DE3128077C2 - Procedure for phase control - Google Patents

Abstract

The invention relates to a method for phase control and includes in particular an improvement of the circuit known from DE PS 2629831. In addition to the known circuit, a third current source is provided in the method according to the invention, which then charges the capacitor when it is determined via a current detection circuit that the switching path is not carrying any current due to a fault. The third power source charges the capacitor to a reference voltage specified internally in the circuit and, when the reference voltage is reached, triggers a post-ignition pulse, which ensures that the switching path is switched through before the next zero crossing of the mains voltage occurs.

Description

Raise the reference voltage as long as the triac is ignited. This will add unwanted gaps of the load current, especially with inductive loads.

An integrated additional element is designated with O , with the aid of which the circuit can be intervened via the OR gates G 2 and G 3 and the operating voltage of the circuit is monitored.

The block diagram of FIG. 1 differs from that of DE-PS 26 29 831 only by the addition of the gate G 4. With the gate G 4, the output signal at the output (? Of the ÄS-FIip-flop F2 is inverted and sent to the constant current source K 1 what is achieved is that after an ignition pulse, the current source K 1 remains switched off until the mains voltage has its next zero crossing.

When using phase angle control circuits malfunctions can now occur due to, for example, the The switching path controlled by the triac or thyristor remains de-energized or suddenly de-energizes. This is the case, for example, when operating universal motors with collectors when pantograph brushes take off and thereby the current through the triac is interrupted. The triac is then at the known control circuit only again with the next ignition pulse after a zero crossing of the mains voltage switched through. This leads to an irregular running of the engine, which should be avoided as far as possible target. The invention is therefore based on the object of eliminating the power cut-offs caused by disturbances to be eliminated by the control system before the next zero crossing of the mains voltage. This task is according to the invention in a method for phase control of the type described at the beginning solved by the characterizing features of claim 1.

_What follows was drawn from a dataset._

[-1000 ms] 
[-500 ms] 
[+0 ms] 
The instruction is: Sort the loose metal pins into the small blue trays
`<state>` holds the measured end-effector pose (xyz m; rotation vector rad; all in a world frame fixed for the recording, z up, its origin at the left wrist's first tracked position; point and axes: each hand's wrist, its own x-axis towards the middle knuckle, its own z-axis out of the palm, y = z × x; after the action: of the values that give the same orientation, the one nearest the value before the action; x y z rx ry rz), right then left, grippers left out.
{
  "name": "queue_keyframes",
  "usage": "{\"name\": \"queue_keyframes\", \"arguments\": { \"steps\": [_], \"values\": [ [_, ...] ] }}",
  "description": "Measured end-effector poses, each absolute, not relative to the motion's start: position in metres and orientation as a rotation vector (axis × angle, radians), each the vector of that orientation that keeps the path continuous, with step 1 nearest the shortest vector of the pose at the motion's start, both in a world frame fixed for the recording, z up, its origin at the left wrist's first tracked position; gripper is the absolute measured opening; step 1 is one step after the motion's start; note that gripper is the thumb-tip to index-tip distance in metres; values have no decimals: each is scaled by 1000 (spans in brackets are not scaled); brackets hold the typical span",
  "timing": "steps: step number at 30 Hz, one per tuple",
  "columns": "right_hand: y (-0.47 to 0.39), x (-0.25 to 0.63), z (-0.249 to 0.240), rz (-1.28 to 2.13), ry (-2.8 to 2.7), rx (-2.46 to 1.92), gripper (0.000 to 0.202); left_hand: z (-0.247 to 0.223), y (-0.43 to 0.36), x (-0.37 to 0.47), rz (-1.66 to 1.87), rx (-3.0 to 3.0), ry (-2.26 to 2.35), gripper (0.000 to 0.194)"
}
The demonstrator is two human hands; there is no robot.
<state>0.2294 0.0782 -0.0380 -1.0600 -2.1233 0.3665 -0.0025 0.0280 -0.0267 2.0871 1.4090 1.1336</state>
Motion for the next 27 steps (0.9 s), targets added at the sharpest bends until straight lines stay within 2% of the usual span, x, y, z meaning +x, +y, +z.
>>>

In the method according to the invention, it is always checked whether the controlled switching path is due to the Phase angle control circuit has predetermined operation or whether due to external influences or disturbances a power interruption has occurred within the circuit. If there is a power failure causes a post-ignition logic, which can also be referred to as retrigger logic, the re-connection the switching section before the next zero crossing of the mains voltage.

Advantageous refinements of the invention are specified in the subclaims.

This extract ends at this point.